Task directions>
Return each line of the listing exactly, though without its images.

Given data>
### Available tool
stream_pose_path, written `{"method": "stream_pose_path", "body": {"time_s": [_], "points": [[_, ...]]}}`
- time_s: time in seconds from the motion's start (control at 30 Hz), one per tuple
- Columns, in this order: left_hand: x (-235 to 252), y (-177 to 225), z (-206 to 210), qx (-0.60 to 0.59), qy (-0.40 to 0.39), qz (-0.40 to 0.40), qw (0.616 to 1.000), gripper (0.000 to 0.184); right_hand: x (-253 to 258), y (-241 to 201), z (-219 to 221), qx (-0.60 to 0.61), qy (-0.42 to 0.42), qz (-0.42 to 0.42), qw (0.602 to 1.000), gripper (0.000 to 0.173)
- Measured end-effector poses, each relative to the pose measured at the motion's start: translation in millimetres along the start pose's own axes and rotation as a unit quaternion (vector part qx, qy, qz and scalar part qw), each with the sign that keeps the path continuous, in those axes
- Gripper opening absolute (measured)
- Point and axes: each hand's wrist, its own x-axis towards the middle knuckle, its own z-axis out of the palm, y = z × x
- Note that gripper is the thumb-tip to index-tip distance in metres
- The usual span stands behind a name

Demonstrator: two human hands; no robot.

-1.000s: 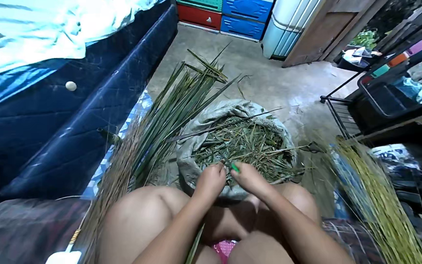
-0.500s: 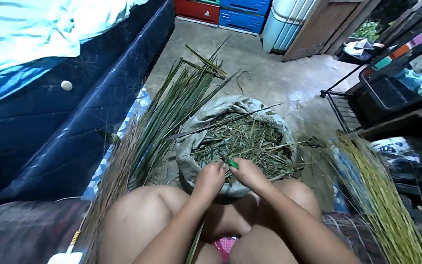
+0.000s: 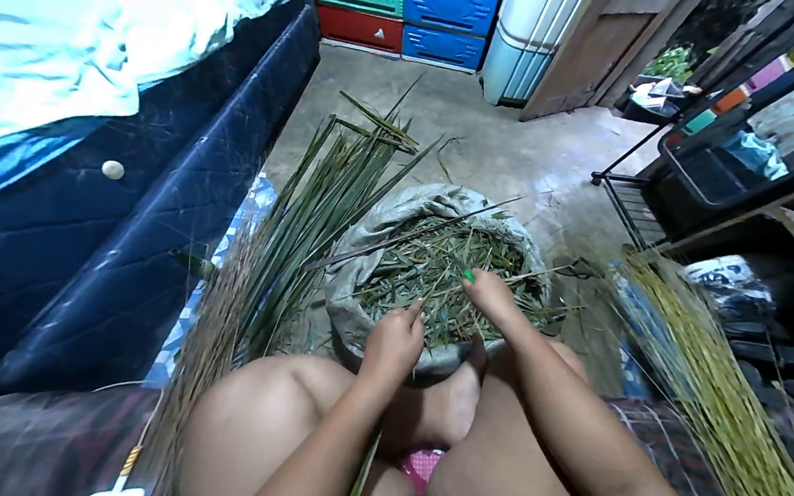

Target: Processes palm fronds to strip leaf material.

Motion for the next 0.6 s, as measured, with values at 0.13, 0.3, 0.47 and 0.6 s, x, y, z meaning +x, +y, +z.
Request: {"method": "stream_pose_path", "body": {"time_s": [0.13, 0.3, 0.47, 0.6], "points": [[1, -1, -4, -0.059, 0.0, -0.011, 0.998, 0.042, -18, -6, -2, 0.036, -0.011, -0.053, 0.998, 0.033], [3, -8, -3, -0.216, -0.002, -0.026, 0.976, 0.037, -41, -16, 14, 0.006, -0.037, -0.091, 0.995, 0.032], [2, -4, -4, -0.282, -0.01, -0.036, 0.959, 0.034, -2, 7, -13, 0.061, 0.062, 0.002, 0.996, 0.035], [3, -8, -3, -0.302, -0.01, -0.033, 0.953, 0.032, -31, -4, 1, 0.135, 0.042, -0.084, 0.986, 0.03]]}}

Completed task>
### Available tool
stream_pose_path, written `{"method": "stream_pose_path", "body": {"time_s": [_], "points": [[_, ...]]}}`
- time_s: time in seconds from the motion's start (control at 30 Hz), one per tuple
- Columns, in this order: left_hand: x (-235 to 252), y (-177 to 225), z (-206 to 210), qx (-0.60 to 0.59), qy (-0.40 to 0.39), qz (-0.40 to 0.40), qw (0.616 to 1.000), gripper (0.000 to 0.184); right_hand: x (-253 to 258), y (-241 to 201), z (-219 to 221), qx (-0.60 to 0.61), qy (-0.42 to 0.42), qz (-0.42 to 0.42), qw (0.602 to 1.000), gripper (0.000 to 0.173)
- Measured end-effector poses, each relative to the pose measured at the motion's start: translation in millimetres along the start pose's own axes and rotation as a unit quaternion (vector part qx, qy, qz and scalar part qw), each with the sign that keeps the path continuous, in those axes
- Gripper opening absolute (measured)
- Point and axes: each hand's wrist, its own x-axis towards the middle knuckle, its own z-axis out of the palm, y = z × x
- Note that gripper is the thumb-tip to index-tip distance in metres
- The usual span stands behind a name

Demonstrator: two human hands; no robot.

-1.000s: 
-0.500s: 
+0.000s: 

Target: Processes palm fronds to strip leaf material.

Motion for the next 0.6 s, as measured, with values at 0.13, 0.3, 0.47 and 0.6 s, x, y, z meaning +x, +y, +z.
Request: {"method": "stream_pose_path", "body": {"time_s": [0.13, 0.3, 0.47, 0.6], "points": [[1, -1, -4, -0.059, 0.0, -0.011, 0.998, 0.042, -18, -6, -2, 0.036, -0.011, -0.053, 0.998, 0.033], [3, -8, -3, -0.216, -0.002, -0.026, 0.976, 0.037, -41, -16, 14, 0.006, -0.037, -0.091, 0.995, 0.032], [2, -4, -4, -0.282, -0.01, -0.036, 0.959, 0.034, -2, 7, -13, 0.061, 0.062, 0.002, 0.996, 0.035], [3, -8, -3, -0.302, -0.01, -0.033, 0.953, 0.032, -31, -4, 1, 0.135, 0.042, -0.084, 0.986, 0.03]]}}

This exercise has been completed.